The Transportation Safety Board of Canada recently concluded an investigation into a 2012 plane crash in which a 6-month-old child was killed. The investigation led the TSB to recommend that specially designed seat belts be made mandatory for children and babies on commercial flights. That recommendation is in line with a number of groups concerned with child welfare, including the American Academy of Pediatrics, the Association of Flight Attendants and the National Transportation Safety Board in the U.S. All of these groups oppose the infant seat exception that allows children under 2 to sit on their parents laps during flights.
The plane crash in Canada provided a tragic example of why the infant seat exception is unwise. When the twin engine craft suffered a hard landing, there were nine people aboard. Eight of those people survived the crash, with none suffering life-threatening injuries. The 6-month-old was the only passenger not properly restrained. The death was further proof of what research has shown: Adults are not able to safely restrain children by holding them in their arms. Children die in accidents they would have survived if given a seat with a proper safety restraints.
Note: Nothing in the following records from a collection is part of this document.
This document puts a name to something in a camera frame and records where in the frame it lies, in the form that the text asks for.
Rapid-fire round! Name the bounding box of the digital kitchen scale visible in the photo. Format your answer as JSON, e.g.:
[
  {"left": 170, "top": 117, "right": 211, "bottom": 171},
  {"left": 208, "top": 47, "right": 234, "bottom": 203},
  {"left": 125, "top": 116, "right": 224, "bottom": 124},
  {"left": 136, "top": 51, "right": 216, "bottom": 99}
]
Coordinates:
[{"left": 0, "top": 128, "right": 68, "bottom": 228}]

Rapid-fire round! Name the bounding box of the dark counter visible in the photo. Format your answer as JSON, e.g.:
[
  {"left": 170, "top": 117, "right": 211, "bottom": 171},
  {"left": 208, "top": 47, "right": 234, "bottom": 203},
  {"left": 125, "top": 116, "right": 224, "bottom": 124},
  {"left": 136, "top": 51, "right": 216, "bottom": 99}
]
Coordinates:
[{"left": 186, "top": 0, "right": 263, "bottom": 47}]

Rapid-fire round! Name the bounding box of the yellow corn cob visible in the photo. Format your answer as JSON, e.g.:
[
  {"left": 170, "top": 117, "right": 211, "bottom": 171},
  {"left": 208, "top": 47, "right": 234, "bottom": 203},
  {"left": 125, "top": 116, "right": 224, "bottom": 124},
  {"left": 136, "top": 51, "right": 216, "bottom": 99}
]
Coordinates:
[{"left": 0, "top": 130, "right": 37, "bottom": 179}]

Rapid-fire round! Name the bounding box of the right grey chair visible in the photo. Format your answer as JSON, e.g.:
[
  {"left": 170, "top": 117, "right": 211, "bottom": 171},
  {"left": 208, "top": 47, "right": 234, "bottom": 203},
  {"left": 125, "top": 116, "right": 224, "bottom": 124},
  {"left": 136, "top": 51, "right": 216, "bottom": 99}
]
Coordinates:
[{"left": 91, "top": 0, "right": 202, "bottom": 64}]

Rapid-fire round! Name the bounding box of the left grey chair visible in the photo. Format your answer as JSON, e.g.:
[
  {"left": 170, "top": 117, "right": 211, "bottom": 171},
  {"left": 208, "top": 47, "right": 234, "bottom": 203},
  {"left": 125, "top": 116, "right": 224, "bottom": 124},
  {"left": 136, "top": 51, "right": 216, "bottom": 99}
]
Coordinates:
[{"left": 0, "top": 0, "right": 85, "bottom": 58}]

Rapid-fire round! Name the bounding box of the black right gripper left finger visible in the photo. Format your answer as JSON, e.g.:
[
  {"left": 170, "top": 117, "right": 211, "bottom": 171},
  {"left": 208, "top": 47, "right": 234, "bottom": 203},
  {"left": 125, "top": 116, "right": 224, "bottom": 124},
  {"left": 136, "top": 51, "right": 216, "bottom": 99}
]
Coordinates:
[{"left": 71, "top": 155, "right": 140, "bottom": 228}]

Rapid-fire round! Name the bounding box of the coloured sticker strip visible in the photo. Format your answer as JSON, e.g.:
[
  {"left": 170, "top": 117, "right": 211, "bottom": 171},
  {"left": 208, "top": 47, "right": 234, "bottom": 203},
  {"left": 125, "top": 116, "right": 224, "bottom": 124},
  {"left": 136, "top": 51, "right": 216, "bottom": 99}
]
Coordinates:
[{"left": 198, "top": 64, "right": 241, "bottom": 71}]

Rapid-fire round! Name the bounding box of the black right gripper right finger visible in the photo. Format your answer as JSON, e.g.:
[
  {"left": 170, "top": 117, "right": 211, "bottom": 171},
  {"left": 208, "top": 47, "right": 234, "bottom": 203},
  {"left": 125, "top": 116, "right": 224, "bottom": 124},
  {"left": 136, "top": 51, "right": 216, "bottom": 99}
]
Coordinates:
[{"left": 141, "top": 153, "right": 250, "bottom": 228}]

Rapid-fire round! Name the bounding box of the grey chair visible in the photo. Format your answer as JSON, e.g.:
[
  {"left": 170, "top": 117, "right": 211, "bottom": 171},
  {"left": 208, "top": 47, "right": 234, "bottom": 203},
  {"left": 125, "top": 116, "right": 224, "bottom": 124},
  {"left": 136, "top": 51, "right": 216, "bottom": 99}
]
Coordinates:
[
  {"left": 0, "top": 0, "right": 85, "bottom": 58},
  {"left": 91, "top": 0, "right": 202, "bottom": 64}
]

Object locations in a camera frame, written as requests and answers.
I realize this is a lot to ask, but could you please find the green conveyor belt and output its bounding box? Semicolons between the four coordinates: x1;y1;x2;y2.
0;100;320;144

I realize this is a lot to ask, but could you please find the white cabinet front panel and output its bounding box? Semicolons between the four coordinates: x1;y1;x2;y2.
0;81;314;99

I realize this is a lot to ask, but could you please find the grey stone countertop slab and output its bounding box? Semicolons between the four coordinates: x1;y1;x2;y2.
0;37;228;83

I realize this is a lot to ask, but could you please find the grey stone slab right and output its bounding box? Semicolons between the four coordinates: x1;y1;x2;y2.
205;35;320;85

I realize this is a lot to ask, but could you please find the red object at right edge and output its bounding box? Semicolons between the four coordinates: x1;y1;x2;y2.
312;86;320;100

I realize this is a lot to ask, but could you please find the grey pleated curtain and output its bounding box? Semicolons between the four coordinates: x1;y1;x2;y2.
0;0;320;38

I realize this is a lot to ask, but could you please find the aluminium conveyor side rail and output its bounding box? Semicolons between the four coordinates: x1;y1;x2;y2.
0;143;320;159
Several factors likely contribute to the continued failure to properly restrain small children aboard aircraft. When riding on a parent’s lap, a child flies for free. The cost of an additional seat may discourage some parents from properly restraining their children. Some people mistakenly believe that an airplane crash is not a survivable event. The importance of securing a child safely is undercut by the belief that a crash will be fatal no matter what. In addition, the fact that parents are allowed to hold their children in their laps, rather than in a seat of their own, may lead them to believe that the practice is safe. This is simply not true, as science and tragedies like the one in Canada have repeatedly shown.
The infant seat exception should be abandoned. Small children are not allowed to ride unrestrained in motor vehicles. They should not be allowed to ride unrestrained in commercial or general aviation aircraft. The TSB investigation has proven that once again.